General information
- Location: Murchison Falls National Park, Uganda
- Opening: 1970–1974 (original); 2000s (reopened as safari lodge)

Design and construction
- Architect: Hans Munk Hansen

Other information
- Number of rooms: 46
- Number of restaurants: 1
- Number of bars: 1
- Facilities: Swimming pool, restaurant, bar, conference room, game drives, boat cruises

Website
- pakubasafarilodge.com

= Pakuba Lodge =

Safari lodge

Pakuba Safari Lodge is a mid-range safari lodge located on the eastern bank of the Albert Nile within Murchison Falls National Park, Uganda. Originally constructed between 1970 and 1974 by Danish architect Hans Munk Hansen, the lodge was initially part of the Uganda Hotels chain and served as a state lodge, notably used by former Ugandan president Idi Amin. After falling into disrepair following Amin's overthrow in 1979, the lodge was revitalized in the 2000s and transformed into a modern eco-friendly accommodation catering to tourists visiting Uganda’s largest national park. Known for its scenic views of the Nile and abundant wildlife, Pakuba Safari Lodge offers a range of amenities and activities, making it a popular base for safari adventures.

== History ==
Pakuba Lodge was built in the early 1970s under the design of architect Hans Munk Hansen, commissioned as part of the Uganda Hotels chain to promote tourism in Murchison Falls National Park. During the regime of Idi Amin (1971–1979), the lodge was repurposed as a northern state house, hosting the president and his entourage during visits to the region. Its strategic location along the Albert Nile made it a prestigious retreat. However, after Amin’s overthrow in 1979 during the Uganda–Tanzania War, the lodge fell into disuse amid political instability and conflict, with the main building becoming dilapidated. Wildlife, including hyenas, leopards, and warthogs, began occupying the ruins, drawn by the park’s rich biodiversity.

In the early 2000s, the lodge was restored and rebranded as Pakuba Safari Lodge, shifting its focus to eco-tourism. The former staff quarters were converted into guest accommodations, and plans were made to renovate the main building. Today, the lodge operates as a mid-range facility, blending modern comforts with its historical significance, offering guests a chance to experience Uganda’s wildlife while reflecting on the country’s complex past.

== Accommodations and amenities ==
Pakuba Safari Lodge features 46 en-suite rooms, including 18 double rooms, 20 twin rooms, and 4 family suites with interconnecting doors, ideal for families. Each room is elevated on platforms, equipped with private balconies, large sliding windows, and en-suite bathrooms with hot and cold water.
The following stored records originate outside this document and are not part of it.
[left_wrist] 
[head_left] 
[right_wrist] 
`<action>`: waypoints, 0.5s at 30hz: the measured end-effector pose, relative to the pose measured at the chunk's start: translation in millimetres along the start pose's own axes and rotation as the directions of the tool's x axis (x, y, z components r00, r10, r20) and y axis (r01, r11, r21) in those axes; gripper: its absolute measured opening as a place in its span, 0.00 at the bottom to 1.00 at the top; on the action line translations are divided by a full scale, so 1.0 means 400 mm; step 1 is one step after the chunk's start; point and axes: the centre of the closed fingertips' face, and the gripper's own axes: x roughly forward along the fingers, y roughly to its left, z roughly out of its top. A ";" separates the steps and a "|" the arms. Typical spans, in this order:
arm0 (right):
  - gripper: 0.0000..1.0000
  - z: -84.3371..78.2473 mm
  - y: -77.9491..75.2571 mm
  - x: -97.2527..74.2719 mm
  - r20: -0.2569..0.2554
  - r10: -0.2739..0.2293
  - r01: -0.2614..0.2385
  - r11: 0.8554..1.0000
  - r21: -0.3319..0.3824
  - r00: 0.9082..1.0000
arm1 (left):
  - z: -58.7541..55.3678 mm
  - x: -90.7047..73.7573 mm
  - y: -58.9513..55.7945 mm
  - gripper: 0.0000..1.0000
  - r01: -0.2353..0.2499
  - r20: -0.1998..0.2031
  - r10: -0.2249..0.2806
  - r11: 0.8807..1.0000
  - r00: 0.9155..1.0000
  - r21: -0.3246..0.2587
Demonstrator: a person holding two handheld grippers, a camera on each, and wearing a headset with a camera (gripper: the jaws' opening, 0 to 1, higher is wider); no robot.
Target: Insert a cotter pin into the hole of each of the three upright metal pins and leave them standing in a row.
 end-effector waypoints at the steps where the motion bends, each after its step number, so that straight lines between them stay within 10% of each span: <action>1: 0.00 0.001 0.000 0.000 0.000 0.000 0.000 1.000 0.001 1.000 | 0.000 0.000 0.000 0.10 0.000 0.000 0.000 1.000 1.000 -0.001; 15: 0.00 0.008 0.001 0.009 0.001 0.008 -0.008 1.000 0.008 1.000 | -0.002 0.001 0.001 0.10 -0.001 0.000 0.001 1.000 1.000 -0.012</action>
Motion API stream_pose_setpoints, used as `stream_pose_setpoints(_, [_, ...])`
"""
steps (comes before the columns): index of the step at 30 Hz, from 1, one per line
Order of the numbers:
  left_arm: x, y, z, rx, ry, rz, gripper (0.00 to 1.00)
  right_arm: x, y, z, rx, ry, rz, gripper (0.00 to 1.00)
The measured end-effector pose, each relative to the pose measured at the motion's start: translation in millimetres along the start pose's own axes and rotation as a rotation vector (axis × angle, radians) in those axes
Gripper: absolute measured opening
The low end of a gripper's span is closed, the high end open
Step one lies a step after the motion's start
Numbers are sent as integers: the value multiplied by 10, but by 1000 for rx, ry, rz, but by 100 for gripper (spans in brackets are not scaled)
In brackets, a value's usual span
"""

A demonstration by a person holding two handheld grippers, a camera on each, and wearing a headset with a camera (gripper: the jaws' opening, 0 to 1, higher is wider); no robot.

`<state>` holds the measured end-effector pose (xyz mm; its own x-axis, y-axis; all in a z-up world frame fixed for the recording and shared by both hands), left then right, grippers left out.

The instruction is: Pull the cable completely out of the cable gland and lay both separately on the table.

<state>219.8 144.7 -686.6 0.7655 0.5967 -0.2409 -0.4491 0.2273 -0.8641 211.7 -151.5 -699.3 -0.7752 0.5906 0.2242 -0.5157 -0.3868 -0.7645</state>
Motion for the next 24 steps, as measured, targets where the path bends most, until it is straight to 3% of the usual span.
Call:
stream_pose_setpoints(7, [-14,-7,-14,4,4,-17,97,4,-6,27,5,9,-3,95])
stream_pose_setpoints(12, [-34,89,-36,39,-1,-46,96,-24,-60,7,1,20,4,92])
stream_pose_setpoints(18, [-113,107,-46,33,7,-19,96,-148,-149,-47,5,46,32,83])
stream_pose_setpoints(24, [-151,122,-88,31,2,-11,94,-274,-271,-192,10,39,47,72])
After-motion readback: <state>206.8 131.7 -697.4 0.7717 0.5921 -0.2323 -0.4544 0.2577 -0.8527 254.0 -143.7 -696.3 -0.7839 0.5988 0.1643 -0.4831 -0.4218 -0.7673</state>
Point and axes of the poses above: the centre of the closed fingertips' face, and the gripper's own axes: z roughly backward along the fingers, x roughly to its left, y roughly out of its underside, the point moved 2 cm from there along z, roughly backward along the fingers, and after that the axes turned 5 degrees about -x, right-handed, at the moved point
The rooms offer panoramic views of the Albert Nile and the surrounding riverine forest, with frequent wildlife sightings, such as hippos, elephants, and antelopes, directly from the verandas. The lodge emphasizes comfort with king-size beds, fine linens, air-conditioning, and complimentary Wi-Fi.

== Activities ==
Pakuba Safari Lodge offers a variety of activities to explore Murchison Falls National Park, Uganda’s largest protected wildlife sanctuary, spanning 3,840 square kilometers. Guests can participate in morning, afternoon, or nocturnal game drives to spot elephants, giraffes, lions, leopards, and Uganda kobs. Boat cruises along the Nile to the base of Murchison Falls are a highlight, offering views of hippos, crocodiles, and waterbirds. Other activities include guided bush walks, chimpanzee tracking in Budongo Forest, sport fishing, and hot air balloon tours. Cultural visits to nearby communities provide insight into local traditions, while spa treatments and massages offer relaxation.